## PROBLEM DESCRIPTION
Copy out exactly the lines from the start of the data to the line containing "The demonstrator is". Include both.

## DATASET CONTENT
--*--
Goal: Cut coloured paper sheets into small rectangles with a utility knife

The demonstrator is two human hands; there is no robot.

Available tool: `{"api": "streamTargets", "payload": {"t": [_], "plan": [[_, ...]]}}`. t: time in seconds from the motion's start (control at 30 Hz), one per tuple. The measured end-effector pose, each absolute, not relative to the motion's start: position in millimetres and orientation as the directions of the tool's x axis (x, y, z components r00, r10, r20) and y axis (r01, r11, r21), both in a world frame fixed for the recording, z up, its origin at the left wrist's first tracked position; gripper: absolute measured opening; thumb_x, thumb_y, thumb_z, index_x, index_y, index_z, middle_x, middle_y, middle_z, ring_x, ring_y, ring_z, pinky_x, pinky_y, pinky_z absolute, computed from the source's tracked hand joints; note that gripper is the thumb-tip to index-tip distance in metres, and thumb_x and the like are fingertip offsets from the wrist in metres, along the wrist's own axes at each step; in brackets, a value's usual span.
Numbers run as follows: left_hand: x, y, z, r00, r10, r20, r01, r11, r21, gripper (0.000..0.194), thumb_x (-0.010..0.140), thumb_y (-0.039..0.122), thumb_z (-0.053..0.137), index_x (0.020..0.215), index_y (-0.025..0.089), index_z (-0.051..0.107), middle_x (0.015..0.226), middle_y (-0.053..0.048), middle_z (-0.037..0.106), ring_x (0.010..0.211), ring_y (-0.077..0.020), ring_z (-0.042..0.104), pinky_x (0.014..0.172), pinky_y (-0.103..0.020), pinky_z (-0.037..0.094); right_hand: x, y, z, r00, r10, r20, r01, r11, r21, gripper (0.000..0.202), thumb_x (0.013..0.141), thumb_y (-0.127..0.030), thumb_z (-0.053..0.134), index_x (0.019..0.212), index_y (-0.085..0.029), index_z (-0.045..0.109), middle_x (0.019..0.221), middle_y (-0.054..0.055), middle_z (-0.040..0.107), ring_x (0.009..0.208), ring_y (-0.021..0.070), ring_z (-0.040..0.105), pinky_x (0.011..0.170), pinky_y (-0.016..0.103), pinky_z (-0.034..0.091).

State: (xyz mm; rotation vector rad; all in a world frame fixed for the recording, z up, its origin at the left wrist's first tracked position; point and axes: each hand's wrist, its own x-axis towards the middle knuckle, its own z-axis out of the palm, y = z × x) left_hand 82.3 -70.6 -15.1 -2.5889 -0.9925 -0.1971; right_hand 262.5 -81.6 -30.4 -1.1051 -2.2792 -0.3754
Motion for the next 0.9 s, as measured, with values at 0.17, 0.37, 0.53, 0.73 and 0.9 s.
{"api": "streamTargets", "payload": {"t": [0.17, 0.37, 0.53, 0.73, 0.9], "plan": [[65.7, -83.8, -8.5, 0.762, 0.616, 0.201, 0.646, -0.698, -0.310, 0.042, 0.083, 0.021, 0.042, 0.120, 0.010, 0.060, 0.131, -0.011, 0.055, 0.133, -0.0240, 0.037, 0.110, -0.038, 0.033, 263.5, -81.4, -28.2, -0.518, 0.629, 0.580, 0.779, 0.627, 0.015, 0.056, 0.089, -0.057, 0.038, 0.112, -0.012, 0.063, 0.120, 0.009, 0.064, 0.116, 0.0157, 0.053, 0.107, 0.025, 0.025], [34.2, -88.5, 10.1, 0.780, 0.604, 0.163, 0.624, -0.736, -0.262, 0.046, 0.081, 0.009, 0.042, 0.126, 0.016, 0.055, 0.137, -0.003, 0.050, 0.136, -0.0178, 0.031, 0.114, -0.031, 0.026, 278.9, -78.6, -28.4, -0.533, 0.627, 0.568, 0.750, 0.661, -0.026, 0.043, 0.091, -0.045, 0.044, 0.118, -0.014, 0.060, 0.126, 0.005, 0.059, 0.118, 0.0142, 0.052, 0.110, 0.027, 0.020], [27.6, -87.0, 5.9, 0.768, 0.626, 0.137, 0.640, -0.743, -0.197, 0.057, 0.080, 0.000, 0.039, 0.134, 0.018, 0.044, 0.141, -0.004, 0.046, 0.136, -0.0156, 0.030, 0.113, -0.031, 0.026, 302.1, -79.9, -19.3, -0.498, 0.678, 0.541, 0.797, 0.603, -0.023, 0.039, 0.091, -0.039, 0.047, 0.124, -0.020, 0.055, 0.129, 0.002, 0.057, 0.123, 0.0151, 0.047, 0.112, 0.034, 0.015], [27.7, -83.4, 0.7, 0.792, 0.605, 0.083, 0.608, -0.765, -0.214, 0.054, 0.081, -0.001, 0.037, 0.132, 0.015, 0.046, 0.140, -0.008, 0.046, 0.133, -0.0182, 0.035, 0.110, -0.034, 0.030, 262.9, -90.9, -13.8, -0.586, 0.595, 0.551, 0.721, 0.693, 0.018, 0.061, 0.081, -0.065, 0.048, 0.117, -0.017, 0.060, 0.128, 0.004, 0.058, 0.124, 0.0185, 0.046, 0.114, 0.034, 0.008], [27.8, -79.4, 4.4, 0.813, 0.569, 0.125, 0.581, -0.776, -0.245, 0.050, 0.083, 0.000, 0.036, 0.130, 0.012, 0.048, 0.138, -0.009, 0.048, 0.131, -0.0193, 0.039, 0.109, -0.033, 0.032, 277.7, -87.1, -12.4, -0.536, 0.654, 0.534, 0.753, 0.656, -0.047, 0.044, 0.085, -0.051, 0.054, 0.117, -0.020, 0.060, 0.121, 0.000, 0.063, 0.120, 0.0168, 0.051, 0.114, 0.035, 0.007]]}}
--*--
## SOLVED PROBLEM
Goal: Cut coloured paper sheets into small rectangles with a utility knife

The demonstrator is two human hands; there is no robot.

Above is the complete output.